Soldiers of Reason: The RAND Corporation and the Rise of the American Empire


I came across Alex Abella's fascinating book Soldiers of Reason: The RAND Corporation and the Rise of the American Empire in the LAX airport newsstand, moments before boarding my $230 Virgin America flight to Washington. After Kevin's disturbing RAND conference room memorial service, I simply had to read it cover-to-cover on the flight. It took me until somewhere over Ohio. I really could not put the book down. The desire to reduce all questions to a matter of numbers was one I had come across last week in my late father's 1941 diary. It turned out we had moved into a home of one of the the founders of RAND--J. Richard Goldstein--when we arrived in Santa Monica.

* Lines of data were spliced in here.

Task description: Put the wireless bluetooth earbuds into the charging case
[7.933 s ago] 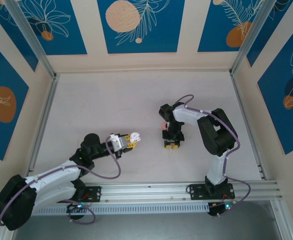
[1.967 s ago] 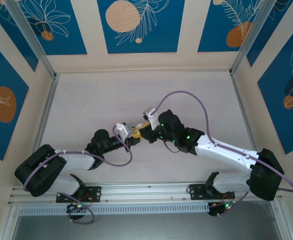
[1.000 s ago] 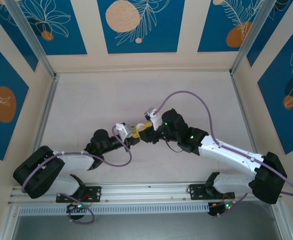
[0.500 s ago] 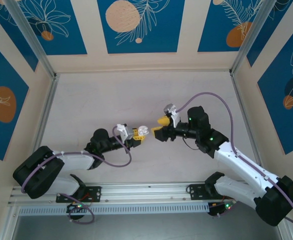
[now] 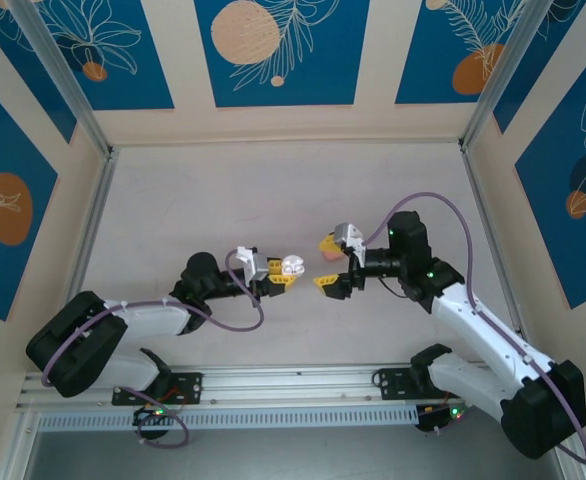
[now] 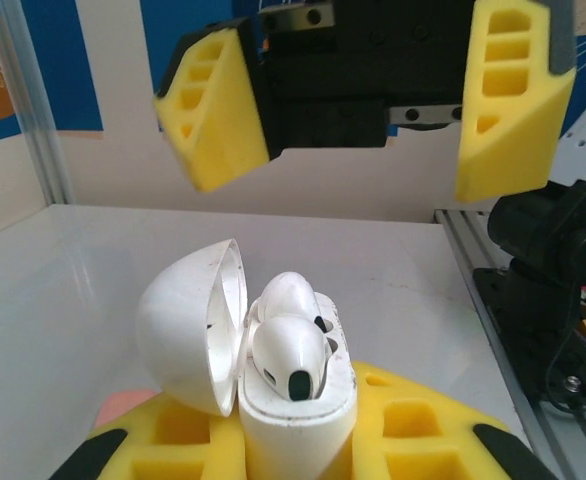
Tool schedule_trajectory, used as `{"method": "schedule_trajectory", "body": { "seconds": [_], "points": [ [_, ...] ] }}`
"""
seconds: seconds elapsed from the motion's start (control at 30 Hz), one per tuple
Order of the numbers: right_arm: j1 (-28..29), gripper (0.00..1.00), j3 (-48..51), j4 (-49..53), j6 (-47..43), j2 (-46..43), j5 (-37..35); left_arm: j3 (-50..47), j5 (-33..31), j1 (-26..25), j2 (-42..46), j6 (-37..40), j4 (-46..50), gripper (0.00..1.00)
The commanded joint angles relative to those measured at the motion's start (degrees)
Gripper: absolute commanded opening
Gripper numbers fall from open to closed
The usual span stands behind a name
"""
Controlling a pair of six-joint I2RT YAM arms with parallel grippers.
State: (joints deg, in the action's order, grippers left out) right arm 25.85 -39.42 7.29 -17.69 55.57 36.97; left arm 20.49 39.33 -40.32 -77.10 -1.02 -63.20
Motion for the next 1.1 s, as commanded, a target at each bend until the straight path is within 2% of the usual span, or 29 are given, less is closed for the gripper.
{"method": "schedule_trajectory", "body": {
  "seconds": [0.0, 0.63, 1.07],
  "points": [
    [0.2, 0.83, -3.0, 4.2, -5.4, 2.5, 5.7, 1.7, 3.1, -0.3, -0.1, -0.1, -1.7, 0.16],
    [5.9, 0.71, -10.8, 9.2, -12.2, 15.6, 9.3, 1.9, 2.8, -0.3, -0.2, -0.2, -1.7, 0.17],
    [5.1, 0.59, -9.0, 10.6, -17.4, 9.3, 11.5, 1.6, 1.7, -0.2, -0.2, 0.3, -1.2, 0.17]
  ]
}}
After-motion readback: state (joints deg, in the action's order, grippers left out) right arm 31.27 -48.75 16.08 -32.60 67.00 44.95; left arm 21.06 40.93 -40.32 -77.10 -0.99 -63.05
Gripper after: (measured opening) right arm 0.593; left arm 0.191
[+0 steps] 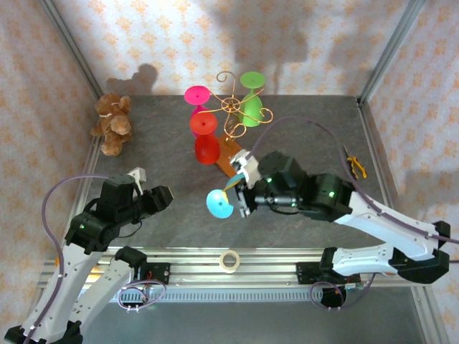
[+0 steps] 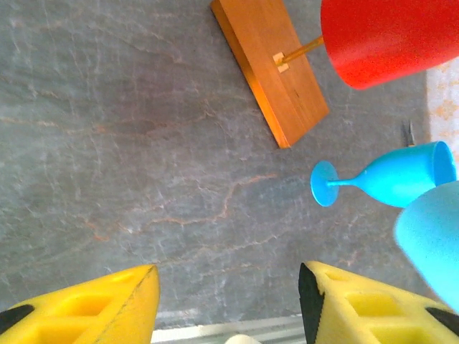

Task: Take the wine glass off the wine glass rack

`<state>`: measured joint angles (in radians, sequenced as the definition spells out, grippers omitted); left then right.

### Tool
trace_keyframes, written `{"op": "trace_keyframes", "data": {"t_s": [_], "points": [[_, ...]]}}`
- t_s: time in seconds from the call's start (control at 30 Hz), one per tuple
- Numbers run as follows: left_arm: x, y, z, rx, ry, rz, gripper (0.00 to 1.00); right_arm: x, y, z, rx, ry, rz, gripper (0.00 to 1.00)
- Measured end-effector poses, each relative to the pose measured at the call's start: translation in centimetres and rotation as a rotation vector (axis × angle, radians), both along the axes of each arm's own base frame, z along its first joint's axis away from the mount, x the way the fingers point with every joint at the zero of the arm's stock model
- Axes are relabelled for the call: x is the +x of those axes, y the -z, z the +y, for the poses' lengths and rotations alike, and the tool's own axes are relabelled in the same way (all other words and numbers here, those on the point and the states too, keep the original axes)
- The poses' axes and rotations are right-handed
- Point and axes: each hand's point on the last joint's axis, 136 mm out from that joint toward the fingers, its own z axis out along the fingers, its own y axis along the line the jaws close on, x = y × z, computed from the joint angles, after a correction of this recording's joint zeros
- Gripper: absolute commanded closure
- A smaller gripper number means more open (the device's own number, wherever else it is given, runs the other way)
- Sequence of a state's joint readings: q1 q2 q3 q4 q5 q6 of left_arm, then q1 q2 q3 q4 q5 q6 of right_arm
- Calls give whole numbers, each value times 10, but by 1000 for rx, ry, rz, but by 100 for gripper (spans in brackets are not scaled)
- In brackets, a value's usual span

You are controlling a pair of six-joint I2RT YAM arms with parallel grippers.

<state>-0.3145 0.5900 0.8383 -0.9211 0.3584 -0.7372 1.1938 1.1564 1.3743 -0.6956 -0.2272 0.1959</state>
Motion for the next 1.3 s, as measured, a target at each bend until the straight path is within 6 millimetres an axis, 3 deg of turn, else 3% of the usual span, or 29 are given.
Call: {"op": "trace_keyframes", "data": {"t_s": [0.13,0.27,0.4,0.57,0.87,1.3], "points": [[-10,22,-8,-69,2,79,44,-18,18,19,-100,-61,-134,100],[-20,44,-17,-141,0,170,43,-22,43,35,-189,-62,-286,100],[-24,45,-26,-216,1,199,42,-21,77,43,-285,-43,-421,100],[-24,51,-35,-304,0,208,42,-14,105,46,-343,12,-551,100],[-20,78,-51,-444,-29,300,42,1,125,64,-385,121,-708,100],[-5,59,-64,-565,-25,279,42,14,141,70,-422,209,-796,100]]}}
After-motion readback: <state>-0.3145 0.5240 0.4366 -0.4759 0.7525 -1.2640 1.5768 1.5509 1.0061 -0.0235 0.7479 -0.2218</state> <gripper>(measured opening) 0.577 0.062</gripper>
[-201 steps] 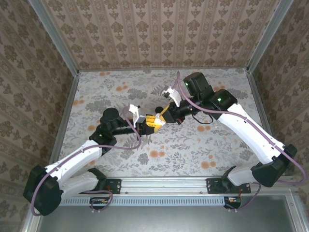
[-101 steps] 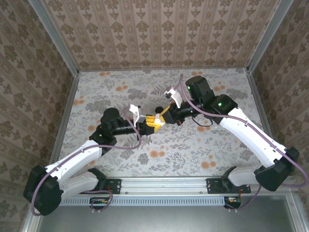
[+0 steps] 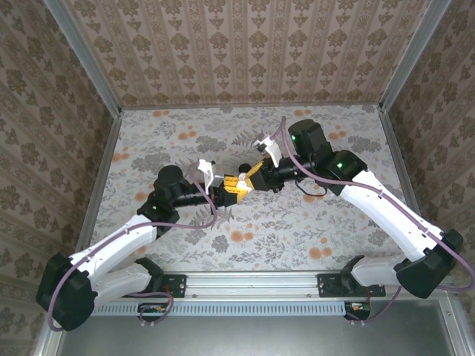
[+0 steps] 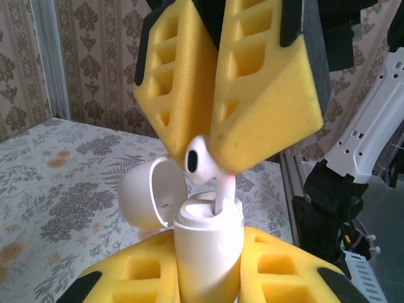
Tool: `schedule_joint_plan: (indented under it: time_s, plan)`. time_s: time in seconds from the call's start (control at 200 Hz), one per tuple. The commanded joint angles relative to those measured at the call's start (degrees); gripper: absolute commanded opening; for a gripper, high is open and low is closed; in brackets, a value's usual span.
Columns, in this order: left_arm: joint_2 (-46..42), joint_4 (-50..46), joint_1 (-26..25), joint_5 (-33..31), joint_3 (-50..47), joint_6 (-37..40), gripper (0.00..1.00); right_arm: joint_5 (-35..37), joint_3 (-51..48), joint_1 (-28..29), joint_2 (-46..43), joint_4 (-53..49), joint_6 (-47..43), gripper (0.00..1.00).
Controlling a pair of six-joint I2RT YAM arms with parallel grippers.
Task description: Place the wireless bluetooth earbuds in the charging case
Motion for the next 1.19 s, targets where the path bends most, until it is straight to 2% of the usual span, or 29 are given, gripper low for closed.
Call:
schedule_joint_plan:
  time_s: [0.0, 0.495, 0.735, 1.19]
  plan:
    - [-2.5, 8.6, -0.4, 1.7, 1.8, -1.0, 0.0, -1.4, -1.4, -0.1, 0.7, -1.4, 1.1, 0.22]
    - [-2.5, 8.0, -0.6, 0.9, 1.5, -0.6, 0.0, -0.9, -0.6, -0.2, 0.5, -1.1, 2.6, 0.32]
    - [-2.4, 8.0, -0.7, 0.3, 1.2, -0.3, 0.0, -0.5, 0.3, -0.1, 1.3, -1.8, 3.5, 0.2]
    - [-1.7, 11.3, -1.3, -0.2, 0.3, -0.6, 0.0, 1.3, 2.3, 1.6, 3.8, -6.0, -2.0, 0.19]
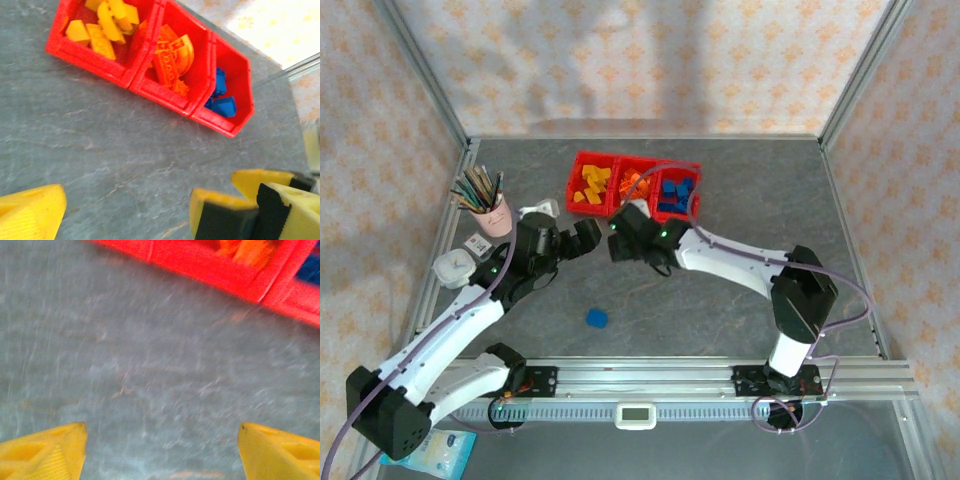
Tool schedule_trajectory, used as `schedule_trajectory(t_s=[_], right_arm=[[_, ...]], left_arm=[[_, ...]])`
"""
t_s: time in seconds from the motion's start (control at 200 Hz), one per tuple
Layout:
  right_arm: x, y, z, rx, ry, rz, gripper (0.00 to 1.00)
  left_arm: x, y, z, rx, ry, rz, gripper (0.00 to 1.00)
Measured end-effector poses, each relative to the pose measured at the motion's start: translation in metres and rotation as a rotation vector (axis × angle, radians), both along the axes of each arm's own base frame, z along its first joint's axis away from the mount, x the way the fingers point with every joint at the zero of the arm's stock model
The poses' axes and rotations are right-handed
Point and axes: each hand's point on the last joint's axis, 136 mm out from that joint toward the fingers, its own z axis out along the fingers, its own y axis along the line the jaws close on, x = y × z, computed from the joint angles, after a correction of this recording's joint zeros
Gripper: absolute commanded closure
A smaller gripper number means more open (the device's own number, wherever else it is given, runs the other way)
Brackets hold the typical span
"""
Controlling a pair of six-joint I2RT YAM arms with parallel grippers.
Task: Sort the legos into containers by color
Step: Pick up the lego from the bottom-center of the table.
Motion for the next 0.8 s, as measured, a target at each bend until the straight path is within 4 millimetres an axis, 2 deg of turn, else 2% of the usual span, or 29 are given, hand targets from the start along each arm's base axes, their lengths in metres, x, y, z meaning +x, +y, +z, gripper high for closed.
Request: schedule_trajectory(t_s=[0.22, 0.425, 0.596, 0.801], right_arm=[[-0.073, 0.042, -0.027, 0.007, 0.048, 0.173, 0.15], [-0.118, 0.076, -0.050, 0.023, 0.070, 0.292, 0.12], [-0.138, 0.086, -0.075, -0.011, 0.096, 0.341, 0.10], [-0.140, 0.082, -0.094, -0.053, 0.108, 0.343, 0.12]], left_arm=[[-0.030, 0.023, -0.016, 0.007, 0.052, 0.061, 0.01], [-0.053, 0.042, -0.025, 0.005, 0.095, 0.129, 0.01], [-0.068, 0.054, -0.027, -0.005, 0.109, 0.177, 0.01], [-0.081, 0.063, -0.040, -0.014, 0.148, 0.218, 0.01]])
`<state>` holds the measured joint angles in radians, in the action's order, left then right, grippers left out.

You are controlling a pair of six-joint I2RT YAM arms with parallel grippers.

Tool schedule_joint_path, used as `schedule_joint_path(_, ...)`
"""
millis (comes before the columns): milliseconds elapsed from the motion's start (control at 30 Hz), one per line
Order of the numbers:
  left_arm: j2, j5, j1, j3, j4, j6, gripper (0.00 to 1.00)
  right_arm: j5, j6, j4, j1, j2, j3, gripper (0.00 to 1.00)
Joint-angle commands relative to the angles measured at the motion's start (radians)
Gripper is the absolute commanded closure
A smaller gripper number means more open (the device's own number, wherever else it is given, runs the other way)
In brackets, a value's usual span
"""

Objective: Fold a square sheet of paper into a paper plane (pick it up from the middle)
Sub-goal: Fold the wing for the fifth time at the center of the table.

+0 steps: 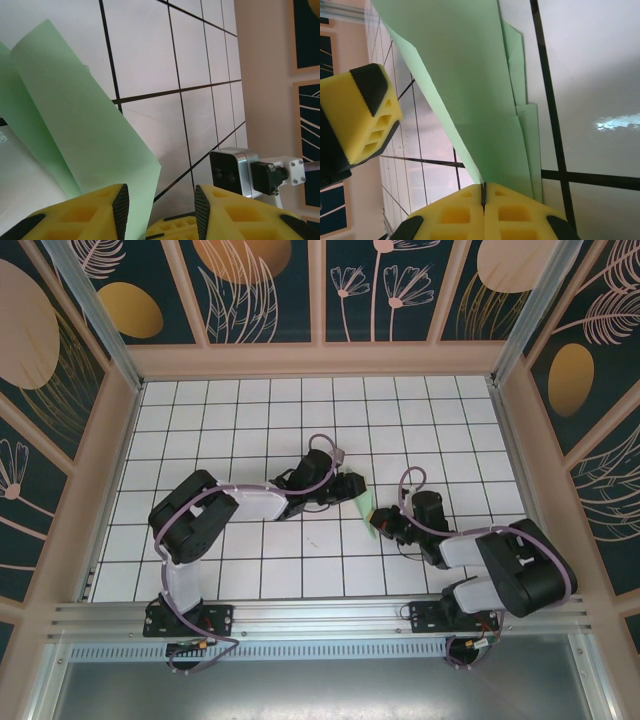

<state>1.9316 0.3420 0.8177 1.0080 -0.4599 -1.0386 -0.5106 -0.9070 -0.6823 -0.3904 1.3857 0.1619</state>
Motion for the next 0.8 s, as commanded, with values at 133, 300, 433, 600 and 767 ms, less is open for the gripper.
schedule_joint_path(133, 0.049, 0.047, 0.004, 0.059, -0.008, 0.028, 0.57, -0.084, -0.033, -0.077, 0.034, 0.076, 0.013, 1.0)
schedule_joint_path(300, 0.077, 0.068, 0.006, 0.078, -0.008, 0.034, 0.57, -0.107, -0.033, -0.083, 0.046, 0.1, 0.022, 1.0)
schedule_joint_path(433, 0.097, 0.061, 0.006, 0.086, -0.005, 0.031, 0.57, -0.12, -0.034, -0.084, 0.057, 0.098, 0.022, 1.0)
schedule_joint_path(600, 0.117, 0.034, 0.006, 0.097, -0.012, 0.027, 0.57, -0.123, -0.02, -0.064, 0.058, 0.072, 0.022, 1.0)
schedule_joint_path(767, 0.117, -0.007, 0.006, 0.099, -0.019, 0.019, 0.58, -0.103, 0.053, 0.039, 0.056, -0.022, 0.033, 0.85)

Coincidentally, a high school friend had been the son of RAND researcher Daniel Ellsberg, of Pentagon Papers fame. The cousin of someone I know worked for RAND after leaving the CIA. The girlfriend of another cousin of someone I know worked at RAND while on leave from the State Department. When I saw the book in the bookstore, I realized that I had known practically nothing about the "mother of all think-tanks." From the book I found out that the Hudson Institute was a bastard child of RAND, set up after Herman Kahn left the mother ship. The Albert Wohlstetter room at AEI is named after a RAND guru. And almost everyone who is anyone in Washington these days--especially the architects of America's Iraq and Afghanistan quagmires--seem to have some sort of RAND connection. And I had stumbled across Zalmay Khalilzad's (once dean of RAND's graduate school) and Ian Lesser's futurological scenarios in my own research on the failures of American foreign policy vis-a-vis Russia, Central Asia, and NGOs.

Yet so far as I know, there had been no book about RAND, until this. It explained a great deal, and I recommend it highly. It is about the possibilities--and limits--of operations research and systems analysis. Reading Soldiers of Reason: The RAND Corporation and the Rise of the American Empire helped me better understand the sudden and tragic death of my friend...

Must reading for anyone interested in the ways of Washington, or what President Eisenhower (apparently with RAND in mind) called "the military-industrial establishment."

You can read an excerpt here.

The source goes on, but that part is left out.